Forestry offsets allow Colombian fossil fuel companies to dodge taxes

Colombia has a carbon tax in place, but companies are allowed to buy offsets to avoid paying the tax.  Our new investigation finds that two large-scale Amazonian forestry projects have sold carbon credits for way more emission reductions than they have actually achieved. Such “hot air” credits bring zero climate benefits. In addition, the policy has led to losses in tax revenues worth up to USD25 billion for the Colombian government. To avoid further damage, these projects must stop selling credits. Standards that are supposed to ensure project quality, in this case, VCS/Verra and Proclima, must suspend them from their registries. And the Colombian government needs to clarify its laws and properly enforce them to ensure that companies are not able to use such fake credits under the tax system. This is also important for emissions trading globally.

Unsurprisingly, the three-week technical talks on the future global carbon markets ended without tangible progress. A positive development, however, was that many governments called for human rights to be brought back into the negotiating text after a reference to them was dropped back at COP25. Securing good carbon market rules that have science and respect for human rights at their core will require strong political will and climate leadership, and an advocacy push by civil society.

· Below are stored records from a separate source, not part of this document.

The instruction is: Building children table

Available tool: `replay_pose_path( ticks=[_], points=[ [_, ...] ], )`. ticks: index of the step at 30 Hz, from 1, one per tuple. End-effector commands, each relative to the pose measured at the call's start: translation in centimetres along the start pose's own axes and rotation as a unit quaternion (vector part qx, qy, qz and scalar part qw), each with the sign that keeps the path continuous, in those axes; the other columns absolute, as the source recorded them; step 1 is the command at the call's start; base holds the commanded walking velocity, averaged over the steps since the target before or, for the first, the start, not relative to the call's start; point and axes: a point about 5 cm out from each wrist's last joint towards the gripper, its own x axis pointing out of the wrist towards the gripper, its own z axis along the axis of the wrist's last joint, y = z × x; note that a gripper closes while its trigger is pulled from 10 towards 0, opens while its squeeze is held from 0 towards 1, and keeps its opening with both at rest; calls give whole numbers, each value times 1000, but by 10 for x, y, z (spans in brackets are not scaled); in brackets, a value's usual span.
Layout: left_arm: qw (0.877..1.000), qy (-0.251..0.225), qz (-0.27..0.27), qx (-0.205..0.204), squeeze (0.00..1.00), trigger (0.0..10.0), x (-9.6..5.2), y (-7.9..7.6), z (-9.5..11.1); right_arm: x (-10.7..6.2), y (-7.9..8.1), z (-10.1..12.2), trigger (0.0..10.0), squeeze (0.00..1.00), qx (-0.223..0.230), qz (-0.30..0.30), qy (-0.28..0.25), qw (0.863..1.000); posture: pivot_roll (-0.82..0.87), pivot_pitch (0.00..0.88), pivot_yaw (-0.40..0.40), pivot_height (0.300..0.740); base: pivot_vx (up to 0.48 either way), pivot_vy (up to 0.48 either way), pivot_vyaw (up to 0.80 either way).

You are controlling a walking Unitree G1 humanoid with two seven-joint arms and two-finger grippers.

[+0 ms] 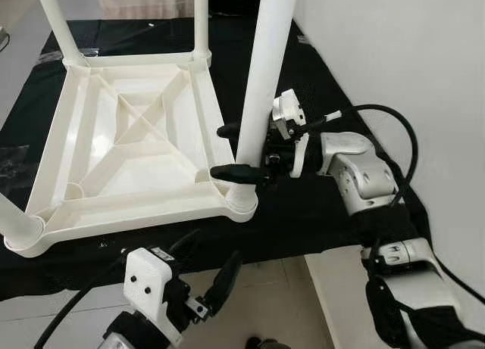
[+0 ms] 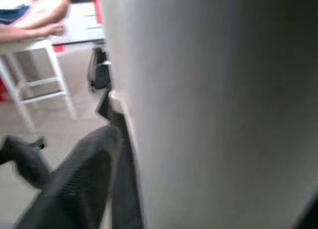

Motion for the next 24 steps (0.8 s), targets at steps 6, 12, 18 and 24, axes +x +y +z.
replay_pose_path(
  ticks=[6,12,18,24],
  points=[
    [1000,6,1,0,0,10000,-2,-5,1,2,2,0,0,0,10,85,3,996,104,221,-117,740,0,0,0],
    [1000,5,0,-1,0,10000,0,-4,0,-9,3,-4,0,0,-2,43,0,999,90,215,-116,740,0,0,0],
    [1000,4,1,1,0,10000,0,0,0,-7,15,-42,0,0,59,-331,41,941,67,213,-117,740,0,0,0],
    [1000,5,-2,4,0,10000,3,8,-2,3,66,-71,0,0,77,-525,117,840,43,174,-87,740,0,0,0]
  ],
)
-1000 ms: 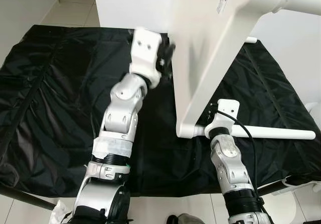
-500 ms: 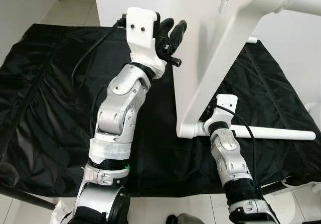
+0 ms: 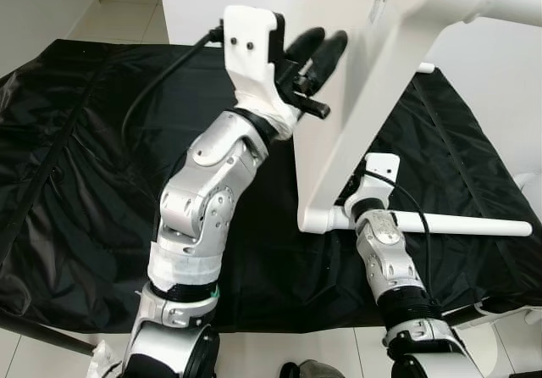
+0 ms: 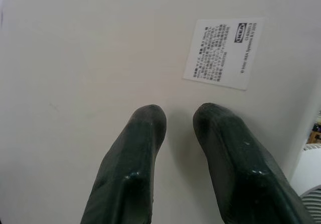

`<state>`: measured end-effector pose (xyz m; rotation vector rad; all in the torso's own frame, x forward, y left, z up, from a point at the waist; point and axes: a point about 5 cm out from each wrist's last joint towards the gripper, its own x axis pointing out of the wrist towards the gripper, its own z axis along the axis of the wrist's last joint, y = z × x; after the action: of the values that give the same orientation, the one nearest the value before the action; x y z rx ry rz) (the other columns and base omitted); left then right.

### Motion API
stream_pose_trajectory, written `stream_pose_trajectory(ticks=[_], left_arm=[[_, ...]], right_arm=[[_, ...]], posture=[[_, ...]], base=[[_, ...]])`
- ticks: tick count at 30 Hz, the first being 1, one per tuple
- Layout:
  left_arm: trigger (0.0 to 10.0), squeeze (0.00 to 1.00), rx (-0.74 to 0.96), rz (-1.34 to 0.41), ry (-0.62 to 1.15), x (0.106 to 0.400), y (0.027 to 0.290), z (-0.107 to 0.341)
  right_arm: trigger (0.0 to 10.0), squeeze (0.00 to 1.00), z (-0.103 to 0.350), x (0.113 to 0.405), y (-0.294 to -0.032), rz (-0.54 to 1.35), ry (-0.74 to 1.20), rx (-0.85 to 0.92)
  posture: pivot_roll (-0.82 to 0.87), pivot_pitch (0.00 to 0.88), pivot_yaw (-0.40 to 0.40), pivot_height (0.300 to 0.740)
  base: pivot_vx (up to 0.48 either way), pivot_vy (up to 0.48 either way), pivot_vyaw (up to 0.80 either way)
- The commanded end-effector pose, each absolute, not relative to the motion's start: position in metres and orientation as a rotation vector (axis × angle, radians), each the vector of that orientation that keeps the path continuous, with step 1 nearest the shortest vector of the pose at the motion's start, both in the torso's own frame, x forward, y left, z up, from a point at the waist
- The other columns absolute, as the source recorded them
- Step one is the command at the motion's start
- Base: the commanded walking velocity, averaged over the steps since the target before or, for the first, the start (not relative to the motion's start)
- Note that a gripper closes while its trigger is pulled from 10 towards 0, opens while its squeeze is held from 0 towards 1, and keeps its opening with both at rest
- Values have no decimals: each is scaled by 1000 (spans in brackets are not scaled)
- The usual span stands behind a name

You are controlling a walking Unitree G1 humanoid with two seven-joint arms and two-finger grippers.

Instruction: Building children table

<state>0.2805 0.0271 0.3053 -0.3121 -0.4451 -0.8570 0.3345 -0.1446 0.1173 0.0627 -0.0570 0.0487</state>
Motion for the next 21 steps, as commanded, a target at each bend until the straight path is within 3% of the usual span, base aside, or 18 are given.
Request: stream_pose_trajectory(ticks=[1,21], left_arm=[[10000,0,-259,-1112,-489,266,18,307],[10000,0,-286,-1153,-462,254,18,313]], right_arm=[[10000,0,93,329,-144,58,56,79],[10000,0,90,336,-122,231,82,119]], posture=[[112,56,-56,740],[106,67,-58,740]], base=[[0,0,0],[0,0,0]])
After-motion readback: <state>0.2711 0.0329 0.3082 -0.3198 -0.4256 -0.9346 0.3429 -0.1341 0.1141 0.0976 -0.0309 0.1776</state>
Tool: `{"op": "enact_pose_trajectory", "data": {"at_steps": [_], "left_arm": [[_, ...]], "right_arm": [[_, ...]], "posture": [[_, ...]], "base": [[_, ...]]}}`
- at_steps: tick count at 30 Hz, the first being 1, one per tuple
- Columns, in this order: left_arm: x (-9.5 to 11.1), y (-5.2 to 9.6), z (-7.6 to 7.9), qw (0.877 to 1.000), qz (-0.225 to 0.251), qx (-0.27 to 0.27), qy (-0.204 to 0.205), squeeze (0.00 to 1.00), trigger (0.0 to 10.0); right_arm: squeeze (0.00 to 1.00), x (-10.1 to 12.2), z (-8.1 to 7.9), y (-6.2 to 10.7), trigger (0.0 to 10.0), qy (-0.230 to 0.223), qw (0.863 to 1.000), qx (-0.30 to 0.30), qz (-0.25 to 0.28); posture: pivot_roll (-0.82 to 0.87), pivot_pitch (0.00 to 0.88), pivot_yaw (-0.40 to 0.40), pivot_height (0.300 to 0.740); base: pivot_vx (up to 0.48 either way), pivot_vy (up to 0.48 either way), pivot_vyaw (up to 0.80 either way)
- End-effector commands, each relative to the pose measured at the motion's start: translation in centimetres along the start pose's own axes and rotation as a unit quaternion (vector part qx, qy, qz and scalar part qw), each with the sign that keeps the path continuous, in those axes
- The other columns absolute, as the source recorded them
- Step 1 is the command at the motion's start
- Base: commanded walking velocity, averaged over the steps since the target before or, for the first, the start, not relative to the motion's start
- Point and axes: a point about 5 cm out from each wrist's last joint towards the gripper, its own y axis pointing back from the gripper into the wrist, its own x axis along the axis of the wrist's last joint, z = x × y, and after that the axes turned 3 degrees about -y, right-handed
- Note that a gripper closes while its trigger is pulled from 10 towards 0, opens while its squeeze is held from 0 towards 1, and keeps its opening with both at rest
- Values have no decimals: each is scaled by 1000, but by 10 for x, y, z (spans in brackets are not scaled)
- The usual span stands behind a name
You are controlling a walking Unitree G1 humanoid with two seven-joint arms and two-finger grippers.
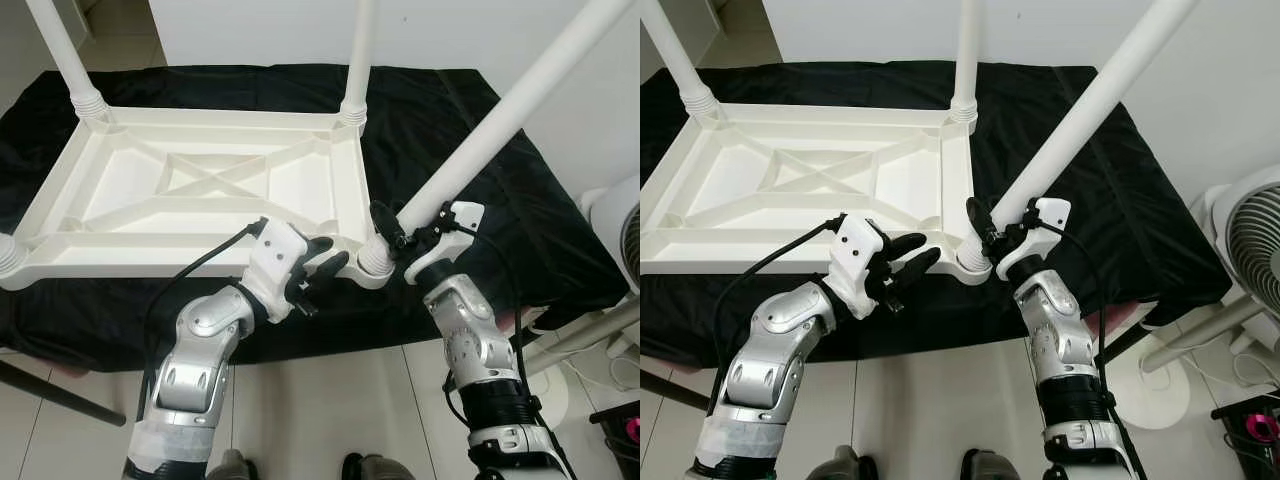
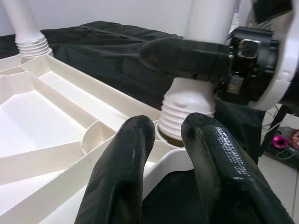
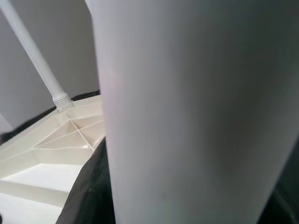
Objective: Building children table
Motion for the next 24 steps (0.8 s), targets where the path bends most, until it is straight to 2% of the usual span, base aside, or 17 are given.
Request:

This month, the European Commission is expected to launch its massive climate and energy package to implement the EU Green Deal, the so-called “Fit for 55”. One of the laws to be revised is of course on the EU emissions trading scheme. A leaked draft proposal confirms the Commission’s intention to expand carbon pricing to sectors like transport and buildings. Meanwhile, heavy industry – some of Europe’s worst polluters – would continue to be largely left off the hook. A recent study by CE Delft, which we commissioned, found that sectors like cement, steel and chemicals profited from the carbon market up to 50 billion euros between 2008 and 2019. This under a system that is supposed to make polluters pay! Ending the handouts of all free pollution permits that lead to these windfall profits is a key step to take under the upcoming revision.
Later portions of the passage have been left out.